═══ EXTRACTED INFORMATION

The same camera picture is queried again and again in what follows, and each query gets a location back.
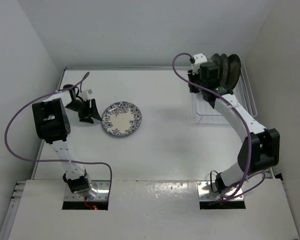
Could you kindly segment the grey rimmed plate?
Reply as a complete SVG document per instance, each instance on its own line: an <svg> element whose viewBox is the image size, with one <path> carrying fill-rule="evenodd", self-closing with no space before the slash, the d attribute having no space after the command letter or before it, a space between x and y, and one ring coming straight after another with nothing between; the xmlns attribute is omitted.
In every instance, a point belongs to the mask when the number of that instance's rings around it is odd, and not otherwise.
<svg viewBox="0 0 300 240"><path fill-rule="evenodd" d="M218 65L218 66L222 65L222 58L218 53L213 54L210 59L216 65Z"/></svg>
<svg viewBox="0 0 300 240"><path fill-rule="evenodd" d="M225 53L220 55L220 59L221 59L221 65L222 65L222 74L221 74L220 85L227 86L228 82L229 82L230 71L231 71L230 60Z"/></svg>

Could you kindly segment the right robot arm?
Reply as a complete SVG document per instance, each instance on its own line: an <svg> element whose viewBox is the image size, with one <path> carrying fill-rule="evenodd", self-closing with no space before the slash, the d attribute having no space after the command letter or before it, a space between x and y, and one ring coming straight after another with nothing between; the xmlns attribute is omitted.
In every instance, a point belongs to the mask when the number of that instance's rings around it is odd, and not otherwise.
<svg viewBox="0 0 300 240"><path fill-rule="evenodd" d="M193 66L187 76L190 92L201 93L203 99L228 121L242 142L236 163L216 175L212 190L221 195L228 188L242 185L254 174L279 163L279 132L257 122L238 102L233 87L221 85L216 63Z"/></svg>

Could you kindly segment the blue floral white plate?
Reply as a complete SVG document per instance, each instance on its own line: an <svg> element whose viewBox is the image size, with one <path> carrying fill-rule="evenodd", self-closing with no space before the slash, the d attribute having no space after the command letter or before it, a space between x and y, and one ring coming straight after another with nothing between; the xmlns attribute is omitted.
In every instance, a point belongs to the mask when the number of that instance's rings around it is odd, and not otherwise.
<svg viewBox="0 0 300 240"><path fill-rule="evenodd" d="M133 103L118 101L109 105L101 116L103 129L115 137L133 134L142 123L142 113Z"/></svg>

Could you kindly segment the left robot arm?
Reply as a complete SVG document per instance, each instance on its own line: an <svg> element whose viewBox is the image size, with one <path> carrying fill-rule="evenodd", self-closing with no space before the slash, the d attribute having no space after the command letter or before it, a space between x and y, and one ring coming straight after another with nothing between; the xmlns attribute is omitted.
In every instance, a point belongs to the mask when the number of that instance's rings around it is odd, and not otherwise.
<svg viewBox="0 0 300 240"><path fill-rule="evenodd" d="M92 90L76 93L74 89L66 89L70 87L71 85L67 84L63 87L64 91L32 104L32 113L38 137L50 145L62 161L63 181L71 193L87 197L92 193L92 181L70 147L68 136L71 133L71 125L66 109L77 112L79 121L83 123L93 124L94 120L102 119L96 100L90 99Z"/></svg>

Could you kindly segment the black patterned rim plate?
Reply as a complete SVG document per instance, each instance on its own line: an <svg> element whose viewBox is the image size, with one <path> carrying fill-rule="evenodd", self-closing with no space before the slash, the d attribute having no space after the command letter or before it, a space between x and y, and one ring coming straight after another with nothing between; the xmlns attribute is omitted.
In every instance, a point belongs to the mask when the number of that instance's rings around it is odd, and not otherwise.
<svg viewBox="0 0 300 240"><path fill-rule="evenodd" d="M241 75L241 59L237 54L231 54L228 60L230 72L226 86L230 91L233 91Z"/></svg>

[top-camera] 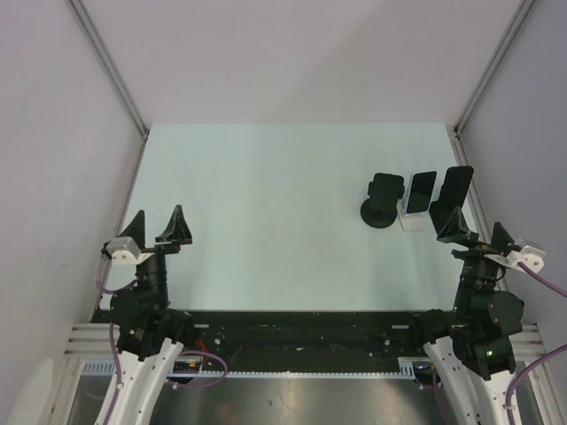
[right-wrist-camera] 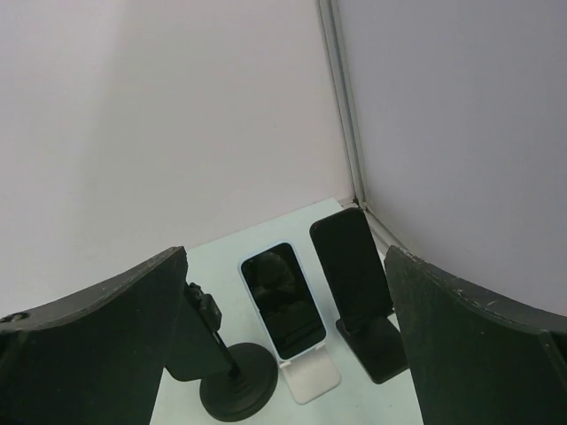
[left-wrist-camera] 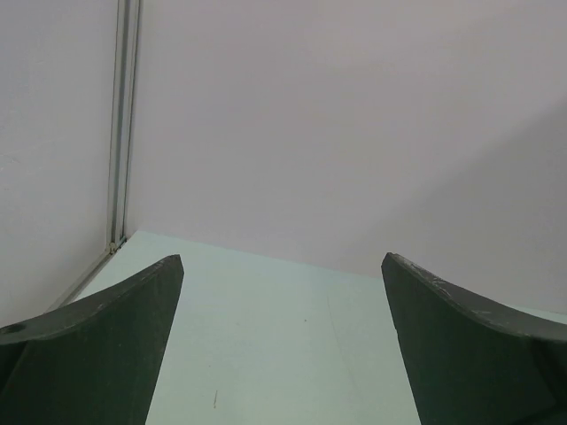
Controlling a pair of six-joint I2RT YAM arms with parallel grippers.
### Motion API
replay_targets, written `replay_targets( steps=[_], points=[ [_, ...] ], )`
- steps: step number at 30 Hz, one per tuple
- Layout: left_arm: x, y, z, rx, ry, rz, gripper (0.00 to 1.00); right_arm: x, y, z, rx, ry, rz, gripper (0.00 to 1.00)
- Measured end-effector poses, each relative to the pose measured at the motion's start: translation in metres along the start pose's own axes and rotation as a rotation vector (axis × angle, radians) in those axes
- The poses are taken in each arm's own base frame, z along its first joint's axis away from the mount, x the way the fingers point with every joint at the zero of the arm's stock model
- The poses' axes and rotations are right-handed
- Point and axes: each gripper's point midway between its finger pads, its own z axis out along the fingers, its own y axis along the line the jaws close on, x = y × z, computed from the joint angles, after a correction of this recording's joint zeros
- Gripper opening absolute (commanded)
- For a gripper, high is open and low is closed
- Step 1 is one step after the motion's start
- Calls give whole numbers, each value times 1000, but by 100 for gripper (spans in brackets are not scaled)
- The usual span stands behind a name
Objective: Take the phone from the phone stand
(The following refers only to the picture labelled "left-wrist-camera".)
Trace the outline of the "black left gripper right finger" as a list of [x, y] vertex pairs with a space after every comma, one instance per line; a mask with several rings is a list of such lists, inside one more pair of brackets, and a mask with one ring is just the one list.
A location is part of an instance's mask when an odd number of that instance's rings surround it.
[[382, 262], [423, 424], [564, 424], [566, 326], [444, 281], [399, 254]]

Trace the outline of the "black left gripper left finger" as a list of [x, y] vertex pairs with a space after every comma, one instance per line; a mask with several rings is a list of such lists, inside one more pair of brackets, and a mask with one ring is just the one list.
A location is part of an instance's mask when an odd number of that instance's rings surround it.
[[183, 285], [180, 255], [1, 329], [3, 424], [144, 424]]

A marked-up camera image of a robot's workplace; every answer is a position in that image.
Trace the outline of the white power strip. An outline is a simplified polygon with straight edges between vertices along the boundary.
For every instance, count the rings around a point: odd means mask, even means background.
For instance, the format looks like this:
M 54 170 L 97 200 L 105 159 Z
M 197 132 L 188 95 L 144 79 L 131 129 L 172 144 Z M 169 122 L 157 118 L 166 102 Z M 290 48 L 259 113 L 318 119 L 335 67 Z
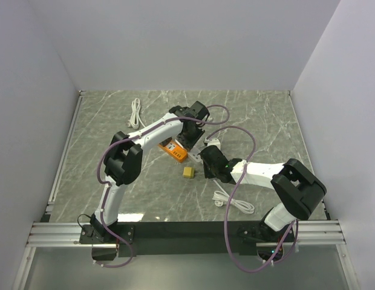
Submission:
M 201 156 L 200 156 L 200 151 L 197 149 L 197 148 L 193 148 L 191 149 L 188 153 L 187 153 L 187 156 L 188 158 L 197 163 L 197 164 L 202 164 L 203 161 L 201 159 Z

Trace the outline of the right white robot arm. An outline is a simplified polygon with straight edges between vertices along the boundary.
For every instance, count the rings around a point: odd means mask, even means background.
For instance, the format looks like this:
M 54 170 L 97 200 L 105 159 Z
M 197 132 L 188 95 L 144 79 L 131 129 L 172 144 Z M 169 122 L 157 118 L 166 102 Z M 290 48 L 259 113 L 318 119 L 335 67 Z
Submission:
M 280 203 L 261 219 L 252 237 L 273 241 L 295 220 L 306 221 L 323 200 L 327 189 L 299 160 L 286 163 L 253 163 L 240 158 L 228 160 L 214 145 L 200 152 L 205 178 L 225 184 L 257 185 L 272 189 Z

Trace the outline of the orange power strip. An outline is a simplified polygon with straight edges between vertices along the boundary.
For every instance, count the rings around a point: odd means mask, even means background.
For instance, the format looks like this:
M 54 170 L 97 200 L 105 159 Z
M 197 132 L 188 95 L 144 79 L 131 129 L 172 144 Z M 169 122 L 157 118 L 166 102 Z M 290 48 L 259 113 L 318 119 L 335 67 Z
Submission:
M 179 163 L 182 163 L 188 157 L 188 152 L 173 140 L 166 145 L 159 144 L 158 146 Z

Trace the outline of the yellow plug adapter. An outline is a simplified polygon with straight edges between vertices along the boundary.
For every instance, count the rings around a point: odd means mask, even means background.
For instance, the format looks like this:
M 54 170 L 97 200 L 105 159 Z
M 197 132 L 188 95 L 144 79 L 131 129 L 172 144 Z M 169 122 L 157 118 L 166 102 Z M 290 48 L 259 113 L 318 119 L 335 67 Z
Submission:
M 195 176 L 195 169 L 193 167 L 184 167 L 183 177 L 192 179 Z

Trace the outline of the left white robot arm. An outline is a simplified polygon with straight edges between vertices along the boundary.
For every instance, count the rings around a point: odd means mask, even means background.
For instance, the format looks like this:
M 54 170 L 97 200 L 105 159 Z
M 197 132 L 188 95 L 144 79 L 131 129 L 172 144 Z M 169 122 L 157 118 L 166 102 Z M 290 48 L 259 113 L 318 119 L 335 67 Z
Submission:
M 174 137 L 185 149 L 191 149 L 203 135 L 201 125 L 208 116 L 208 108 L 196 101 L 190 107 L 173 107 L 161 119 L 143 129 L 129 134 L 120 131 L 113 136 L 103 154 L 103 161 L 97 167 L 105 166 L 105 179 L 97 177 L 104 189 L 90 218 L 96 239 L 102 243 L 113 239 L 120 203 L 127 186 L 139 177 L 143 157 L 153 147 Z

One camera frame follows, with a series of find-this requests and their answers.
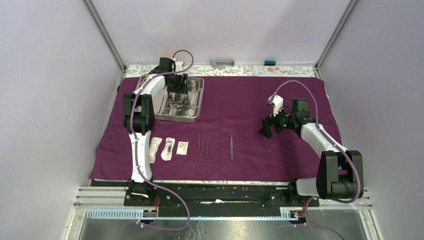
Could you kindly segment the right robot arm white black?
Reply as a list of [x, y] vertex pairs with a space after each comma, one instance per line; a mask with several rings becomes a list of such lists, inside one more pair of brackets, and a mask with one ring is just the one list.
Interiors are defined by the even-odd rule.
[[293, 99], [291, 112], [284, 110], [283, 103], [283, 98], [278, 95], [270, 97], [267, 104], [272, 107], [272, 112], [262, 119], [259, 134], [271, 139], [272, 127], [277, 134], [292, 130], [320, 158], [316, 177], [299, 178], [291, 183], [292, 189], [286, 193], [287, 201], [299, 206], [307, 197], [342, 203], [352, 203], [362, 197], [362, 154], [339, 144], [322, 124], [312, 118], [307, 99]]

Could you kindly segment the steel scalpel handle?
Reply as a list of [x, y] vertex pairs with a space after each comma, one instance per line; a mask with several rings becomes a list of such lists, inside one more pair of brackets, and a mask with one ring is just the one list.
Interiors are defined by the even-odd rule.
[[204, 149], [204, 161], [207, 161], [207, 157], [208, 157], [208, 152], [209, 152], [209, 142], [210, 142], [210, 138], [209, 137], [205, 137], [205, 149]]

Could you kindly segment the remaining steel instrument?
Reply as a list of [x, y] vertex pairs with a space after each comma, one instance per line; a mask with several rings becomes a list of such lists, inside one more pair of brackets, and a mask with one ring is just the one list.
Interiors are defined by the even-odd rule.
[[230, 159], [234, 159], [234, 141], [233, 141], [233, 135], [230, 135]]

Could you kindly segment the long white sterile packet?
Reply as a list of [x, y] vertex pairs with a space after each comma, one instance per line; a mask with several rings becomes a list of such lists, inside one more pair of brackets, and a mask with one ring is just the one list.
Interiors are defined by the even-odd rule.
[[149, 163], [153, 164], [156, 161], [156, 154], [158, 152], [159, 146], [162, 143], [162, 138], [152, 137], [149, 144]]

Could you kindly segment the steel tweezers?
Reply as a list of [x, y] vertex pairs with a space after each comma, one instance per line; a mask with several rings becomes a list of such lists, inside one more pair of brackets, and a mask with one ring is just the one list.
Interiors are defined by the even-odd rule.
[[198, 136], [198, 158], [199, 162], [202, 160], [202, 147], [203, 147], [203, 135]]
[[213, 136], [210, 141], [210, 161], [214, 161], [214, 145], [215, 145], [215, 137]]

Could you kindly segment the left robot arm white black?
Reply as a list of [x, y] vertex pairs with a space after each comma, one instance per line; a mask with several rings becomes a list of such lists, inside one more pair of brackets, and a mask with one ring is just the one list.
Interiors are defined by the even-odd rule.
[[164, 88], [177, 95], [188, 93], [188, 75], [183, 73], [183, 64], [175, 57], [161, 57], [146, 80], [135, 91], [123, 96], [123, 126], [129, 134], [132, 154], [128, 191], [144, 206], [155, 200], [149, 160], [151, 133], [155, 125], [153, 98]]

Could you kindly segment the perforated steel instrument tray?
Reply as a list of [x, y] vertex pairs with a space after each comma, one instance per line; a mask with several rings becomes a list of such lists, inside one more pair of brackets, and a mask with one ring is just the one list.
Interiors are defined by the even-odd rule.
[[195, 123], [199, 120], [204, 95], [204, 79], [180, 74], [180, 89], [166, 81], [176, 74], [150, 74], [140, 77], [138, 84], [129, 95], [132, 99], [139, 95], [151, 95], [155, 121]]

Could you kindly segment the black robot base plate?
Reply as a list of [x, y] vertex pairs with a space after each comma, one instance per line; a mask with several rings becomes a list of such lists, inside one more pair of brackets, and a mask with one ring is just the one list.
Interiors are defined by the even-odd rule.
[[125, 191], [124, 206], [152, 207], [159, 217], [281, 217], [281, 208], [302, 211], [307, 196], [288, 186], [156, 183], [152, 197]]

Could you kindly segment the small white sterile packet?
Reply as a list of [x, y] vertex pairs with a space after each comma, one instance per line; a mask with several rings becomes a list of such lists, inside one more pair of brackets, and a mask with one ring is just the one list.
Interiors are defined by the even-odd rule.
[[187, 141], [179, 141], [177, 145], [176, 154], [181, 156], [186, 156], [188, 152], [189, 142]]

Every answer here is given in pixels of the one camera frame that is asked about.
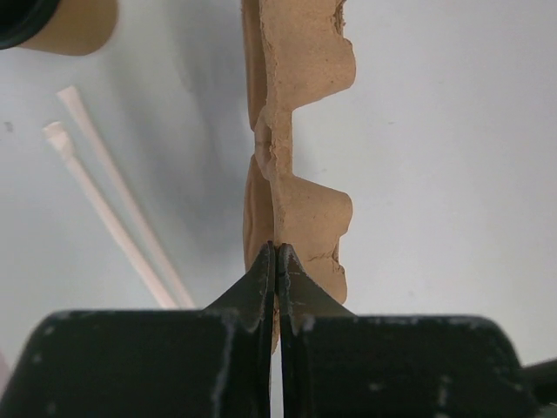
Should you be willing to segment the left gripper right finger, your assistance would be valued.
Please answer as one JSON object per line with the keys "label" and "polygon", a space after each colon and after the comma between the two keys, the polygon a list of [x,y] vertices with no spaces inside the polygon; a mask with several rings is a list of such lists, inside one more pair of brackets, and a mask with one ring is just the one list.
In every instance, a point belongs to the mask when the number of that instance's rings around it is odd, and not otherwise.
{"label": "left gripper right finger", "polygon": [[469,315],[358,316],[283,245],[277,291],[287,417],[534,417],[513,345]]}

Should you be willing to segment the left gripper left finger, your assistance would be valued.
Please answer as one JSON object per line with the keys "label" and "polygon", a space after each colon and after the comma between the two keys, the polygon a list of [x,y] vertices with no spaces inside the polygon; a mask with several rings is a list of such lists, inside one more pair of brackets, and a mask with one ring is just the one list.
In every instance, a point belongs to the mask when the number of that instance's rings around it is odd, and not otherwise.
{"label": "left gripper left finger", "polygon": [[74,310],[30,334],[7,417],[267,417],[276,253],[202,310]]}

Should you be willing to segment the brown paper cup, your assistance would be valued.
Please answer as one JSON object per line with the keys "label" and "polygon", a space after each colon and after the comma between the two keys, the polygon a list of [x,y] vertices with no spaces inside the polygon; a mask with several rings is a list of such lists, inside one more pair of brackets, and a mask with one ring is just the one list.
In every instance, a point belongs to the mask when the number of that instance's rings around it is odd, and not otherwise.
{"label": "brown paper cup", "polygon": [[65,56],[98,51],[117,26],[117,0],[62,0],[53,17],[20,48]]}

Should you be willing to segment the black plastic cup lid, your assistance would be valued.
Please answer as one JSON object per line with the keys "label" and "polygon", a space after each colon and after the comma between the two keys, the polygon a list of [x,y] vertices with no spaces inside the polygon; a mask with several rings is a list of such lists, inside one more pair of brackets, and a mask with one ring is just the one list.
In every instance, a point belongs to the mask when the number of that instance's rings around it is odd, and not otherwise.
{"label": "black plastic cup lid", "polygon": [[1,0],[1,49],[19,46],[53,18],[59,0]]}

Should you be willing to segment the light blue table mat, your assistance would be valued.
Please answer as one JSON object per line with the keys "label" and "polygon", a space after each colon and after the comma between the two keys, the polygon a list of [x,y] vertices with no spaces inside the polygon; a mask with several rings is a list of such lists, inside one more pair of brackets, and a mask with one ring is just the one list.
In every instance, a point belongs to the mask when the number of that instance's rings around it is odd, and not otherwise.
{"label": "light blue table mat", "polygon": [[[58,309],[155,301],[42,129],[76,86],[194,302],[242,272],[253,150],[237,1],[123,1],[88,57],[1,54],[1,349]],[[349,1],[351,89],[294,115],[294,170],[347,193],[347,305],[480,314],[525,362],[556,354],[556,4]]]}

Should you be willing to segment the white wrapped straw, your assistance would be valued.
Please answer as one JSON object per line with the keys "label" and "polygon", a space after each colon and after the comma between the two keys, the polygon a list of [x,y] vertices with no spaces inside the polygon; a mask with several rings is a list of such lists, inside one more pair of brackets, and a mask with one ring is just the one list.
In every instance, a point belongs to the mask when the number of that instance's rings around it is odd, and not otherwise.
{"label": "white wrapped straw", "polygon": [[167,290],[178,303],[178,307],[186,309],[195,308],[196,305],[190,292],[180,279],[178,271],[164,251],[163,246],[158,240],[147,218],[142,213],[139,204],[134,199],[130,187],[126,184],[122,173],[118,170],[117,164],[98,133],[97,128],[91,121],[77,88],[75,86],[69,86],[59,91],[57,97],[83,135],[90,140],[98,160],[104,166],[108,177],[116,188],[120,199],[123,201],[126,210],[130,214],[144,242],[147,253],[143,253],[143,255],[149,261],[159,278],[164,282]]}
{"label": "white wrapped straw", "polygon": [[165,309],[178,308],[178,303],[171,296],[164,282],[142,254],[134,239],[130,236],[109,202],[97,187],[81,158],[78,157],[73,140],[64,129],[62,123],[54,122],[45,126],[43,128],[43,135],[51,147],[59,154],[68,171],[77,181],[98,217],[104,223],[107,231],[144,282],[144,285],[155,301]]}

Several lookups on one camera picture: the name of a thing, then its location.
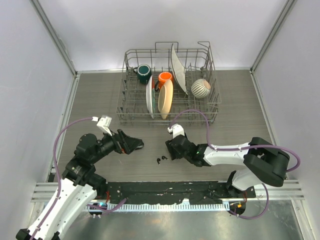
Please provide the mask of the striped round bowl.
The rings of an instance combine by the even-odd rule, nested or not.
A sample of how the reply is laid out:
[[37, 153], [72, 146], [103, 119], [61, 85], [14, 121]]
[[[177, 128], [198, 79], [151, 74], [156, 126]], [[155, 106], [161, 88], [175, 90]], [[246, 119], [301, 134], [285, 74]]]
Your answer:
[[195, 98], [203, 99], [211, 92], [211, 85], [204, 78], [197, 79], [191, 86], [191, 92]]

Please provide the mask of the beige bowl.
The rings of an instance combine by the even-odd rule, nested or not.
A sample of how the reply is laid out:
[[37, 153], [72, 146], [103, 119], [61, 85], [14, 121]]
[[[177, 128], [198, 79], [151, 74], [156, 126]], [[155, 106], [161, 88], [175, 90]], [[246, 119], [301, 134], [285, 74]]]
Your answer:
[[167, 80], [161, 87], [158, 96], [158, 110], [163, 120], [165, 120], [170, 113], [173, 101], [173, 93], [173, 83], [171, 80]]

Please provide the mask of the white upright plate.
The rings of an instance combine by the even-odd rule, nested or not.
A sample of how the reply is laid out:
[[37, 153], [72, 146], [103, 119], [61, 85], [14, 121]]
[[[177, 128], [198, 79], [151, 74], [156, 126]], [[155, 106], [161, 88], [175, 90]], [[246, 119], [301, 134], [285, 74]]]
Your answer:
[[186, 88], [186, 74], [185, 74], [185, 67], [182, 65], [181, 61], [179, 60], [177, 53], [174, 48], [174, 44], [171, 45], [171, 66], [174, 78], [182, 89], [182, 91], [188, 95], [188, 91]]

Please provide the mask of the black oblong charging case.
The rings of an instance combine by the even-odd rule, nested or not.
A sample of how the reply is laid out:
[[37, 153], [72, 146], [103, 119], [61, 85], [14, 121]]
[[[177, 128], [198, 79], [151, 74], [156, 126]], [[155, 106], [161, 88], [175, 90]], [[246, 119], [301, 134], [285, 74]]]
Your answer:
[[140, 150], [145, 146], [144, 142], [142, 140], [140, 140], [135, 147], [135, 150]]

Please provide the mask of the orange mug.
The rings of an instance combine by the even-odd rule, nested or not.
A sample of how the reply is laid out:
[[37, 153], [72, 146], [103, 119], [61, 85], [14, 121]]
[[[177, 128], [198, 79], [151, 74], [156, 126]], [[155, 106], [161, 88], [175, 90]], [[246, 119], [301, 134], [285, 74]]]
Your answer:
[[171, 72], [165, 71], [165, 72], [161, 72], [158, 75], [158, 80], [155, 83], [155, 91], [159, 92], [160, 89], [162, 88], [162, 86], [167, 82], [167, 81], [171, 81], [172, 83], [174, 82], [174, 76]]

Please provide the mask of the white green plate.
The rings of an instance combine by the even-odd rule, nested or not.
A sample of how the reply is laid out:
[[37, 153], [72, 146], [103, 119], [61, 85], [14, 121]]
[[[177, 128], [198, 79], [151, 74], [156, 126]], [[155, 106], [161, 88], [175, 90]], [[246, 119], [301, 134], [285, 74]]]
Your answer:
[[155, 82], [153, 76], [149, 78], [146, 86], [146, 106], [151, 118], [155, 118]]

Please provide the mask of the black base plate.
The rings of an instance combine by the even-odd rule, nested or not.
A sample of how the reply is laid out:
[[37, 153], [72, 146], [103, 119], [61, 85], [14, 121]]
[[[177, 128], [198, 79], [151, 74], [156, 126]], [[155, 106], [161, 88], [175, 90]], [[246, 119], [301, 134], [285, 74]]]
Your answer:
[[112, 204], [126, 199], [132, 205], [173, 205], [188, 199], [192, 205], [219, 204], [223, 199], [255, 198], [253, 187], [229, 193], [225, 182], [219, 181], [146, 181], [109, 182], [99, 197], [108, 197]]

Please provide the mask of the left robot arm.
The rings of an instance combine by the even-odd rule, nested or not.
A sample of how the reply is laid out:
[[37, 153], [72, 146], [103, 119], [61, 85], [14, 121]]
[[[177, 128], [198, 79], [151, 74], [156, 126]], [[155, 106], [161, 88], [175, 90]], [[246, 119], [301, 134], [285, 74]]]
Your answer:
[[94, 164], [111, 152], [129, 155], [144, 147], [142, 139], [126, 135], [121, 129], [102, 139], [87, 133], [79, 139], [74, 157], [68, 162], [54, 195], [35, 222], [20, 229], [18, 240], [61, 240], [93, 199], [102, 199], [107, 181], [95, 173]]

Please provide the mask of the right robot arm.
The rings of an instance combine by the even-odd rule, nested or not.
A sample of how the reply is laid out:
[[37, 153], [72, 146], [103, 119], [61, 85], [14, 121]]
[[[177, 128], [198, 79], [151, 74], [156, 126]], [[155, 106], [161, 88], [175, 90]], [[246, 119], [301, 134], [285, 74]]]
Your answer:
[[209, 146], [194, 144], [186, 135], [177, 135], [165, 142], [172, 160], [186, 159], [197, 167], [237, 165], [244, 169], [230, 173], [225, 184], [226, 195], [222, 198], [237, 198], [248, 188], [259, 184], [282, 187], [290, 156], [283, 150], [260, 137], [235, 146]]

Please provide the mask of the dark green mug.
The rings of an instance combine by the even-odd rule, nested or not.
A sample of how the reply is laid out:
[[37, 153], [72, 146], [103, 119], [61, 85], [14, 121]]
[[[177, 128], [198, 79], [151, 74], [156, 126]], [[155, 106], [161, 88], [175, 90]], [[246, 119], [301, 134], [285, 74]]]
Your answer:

══════

EXERCISE OBJECTIVE - Copy the entries above exactly, but only from the line holding "- Step 1 is one step after the motion's start" through the line holding "(The following refers", both included.

RESULT -
- Step 1 is one step after the motion's start
- Calls give whole numbers, each value times 1000, but by 100 for gripper (spans in brackets are not scaled)
- The usual span stands behind a name
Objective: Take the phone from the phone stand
(The following refers only to the picture labelled "left-wrist-camera".)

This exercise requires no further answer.